В этой аудиальной утопии глаголы мутируют в существительные, а существительные в глаголы, в то время как материя и энергия остаются в таком потоке, что мало что может быть зафиксировано во времени или пространстве.
Молочный лес — переменчивый мир, и эта переменчивость, присущая всему и вся, и есть его единственная константа. Городской пьяница Черри Оуэн подносит ко рту наполненную пивом кружку и обнаруживает, что она живая, с жабрами. «Он встряхивает кружку. Она превращается в рыбу. Он пьет из рыбы»[407]. Благодаря своей «лингвистической девиантности», как называет ее Гарет Томас, поэт превращает постоянство бытия в непрерывные, колеблющиеся изменения[408]. В отличие от библейского мифа о творении, где авторское утверждение логоса налагает порядок на хаос в грамматической форме монотеистического голоса («да произрастит земля зелень»), история Томаса зависит от диалогического преобразования, которое препятствует тому виду подчинения, который превалирует в Книге Бытия. Вместо категоричных кодов, референциальных систем и работы означивания, в овидиевском мире Молочного леса мы находим ансамбль невинных человеческих типов, которые, несмотря на свои недостатки, участвуют в генеративной работе звукотворчества, в заклинательных ритмах и неисчерпаемых словесных играх.

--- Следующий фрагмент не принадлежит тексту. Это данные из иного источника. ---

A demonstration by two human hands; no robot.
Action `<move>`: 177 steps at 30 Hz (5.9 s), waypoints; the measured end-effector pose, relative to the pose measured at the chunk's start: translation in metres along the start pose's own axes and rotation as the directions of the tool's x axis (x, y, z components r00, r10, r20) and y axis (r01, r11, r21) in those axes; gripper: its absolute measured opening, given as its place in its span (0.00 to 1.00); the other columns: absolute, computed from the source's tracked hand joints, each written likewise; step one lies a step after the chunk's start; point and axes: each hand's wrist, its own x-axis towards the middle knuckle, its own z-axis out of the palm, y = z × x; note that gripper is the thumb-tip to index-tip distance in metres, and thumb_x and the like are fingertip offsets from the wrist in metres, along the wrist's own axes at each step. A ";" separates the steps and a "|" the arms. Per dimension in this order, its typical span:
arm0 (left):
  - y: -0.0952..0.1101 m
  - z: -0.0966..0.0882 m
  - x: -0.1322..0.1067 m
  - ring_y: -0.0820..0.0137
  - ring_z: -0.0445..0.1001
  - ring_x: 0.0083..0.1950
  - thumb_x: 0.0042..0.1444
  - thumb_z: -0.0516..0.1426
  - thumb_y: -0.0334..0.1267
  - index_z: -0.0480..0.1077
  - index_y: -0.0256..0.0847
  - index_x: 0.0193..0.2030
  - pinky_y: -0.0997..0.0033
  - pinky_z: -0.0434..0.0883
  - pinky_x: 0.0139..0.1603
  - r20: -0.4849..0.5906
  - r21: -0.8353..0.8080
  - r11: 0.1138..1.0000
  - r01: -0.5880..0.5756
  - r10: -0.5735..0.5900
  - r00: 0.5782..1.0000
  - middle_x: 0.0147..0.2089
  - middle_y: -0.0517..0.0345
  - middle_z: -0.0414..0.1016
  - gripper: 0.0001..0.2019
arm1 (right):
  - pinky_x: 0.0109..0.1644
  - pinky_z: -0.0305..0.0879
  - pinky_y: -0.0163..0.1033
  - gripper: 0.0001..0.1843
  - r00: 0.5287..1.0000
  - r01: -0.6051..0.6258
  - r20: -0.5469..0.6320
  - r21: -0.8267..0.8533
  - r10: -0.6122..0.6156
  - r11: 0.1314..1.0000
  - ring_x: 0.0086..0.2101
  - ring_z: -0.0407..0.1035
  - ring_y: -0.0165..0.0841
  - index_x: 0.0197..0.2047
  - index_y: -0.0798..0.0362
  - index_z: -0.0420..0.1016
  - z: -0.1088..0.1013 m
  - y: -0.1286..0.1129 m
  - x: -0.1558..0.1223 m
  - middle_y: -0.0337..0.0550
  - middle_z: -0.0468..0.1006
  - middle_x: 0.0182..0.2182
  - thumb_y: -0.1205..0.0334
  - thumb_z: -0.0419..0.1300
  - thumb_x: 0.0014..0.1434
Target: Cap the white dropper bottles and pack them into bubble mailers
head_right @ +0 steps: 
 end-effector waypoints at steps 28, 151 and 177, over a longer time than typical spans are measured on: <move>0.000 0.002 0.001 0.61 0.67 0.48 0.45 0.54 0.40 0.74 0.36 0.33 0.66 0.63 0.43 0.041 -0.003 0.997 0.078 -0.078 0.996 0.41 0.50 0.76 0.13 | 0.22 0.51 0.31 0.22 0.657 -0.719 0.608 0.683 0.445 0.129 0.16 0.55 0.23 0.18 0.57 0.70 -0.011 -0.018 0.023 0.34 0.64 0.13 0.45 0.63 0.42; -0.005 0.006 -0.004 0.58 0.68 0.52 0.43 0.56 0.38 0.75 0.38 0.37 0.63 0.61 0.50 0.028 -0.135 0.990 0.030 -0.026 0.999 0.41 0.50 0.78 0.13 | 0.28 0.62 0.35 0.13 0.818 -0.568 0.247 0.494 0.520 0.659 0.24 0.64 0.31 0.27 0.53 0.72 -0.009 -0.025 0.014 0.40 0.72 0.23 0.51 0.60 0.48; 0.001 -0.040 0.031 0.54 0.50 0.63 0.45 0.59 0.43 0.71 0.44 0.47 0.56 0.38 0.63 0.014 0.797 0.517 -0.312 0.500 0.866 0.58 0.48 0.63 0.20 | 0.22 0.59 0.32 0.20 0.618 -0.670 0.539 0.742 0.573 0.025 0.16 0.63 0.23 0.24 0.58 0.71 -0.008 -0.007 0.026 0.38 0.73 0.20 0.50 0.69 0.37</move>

«Под сенью Молочного леса» отличается от других радиопередач Томаса тем, что в ней применяется «драматургический голос» (по выражению Айди), скорее усиливающий, чем заглушающий музыкальность слов[409]. Устное слово обычно не привлекает внимания к звуку, который оно издает, к его музыкальности[410]. В «обычной» речи звучание остается на заднем плане, как бы отстраняясь от настойчивости смысла, от того, что не звучит. Когда эта настойчивость сдерживается, как на сцене, она сменяется некой странностью, которая колеблется в зазоре между звуком и смыслом. В литературном изобилии своего текста Томас подчеркивал музыкальную странность языка за счет его референциальной ценности[411]. Он освободил логос от закона.
В пьесе «Под сенью Молочного леса» Дилана Томаса Би-би-си нашла то, что искала: эксцентричный радиотекст, ориентированный на слух. «Ничего подобного мы раньше не слышали и, возможно, никогда больше не услышим», — говорилось в одной из первых рецензий[412]. Благодаря огромному успеху пьеса Томаса, похоже, стала тем видом радиопередачи, о котором с самого начала мечтали защитники Третьей программы, и послужила доказательством, что радиодрама может, как выразился Марк Кори, «неким образом превратить отсутствие визуальной стимуляции в эстетическое преимущество»[413].
Сэмюэль Беккет и Би-би-си: «Про всех падающих»
Вдохновленная успехом «Под сенью Молочного леса», в следующем году Би-би-си предложила написать драму для радиовещания Сэмюэлю Беккету. Парижская постановка «В ожидании Годо» вызвала международный интерес, и Би-би-си стремилась воспользоваться растущей популярностью авангардной драматургии. Сотрудничество Беккета с Би-би-си сыграло ключевую роль в сложных отношениях между модернистской литературой и новым влиятельным медиумом. Уже будучи востребованным романистом и драматургом, Беккет привнес в свое радионачинание навязчивые идеи, которые поведут его в неожиданном направлении. Как и его ранние работы, пьеса «Про всех падающих» отражает привычную модернистскую одержимость параличом и смертью.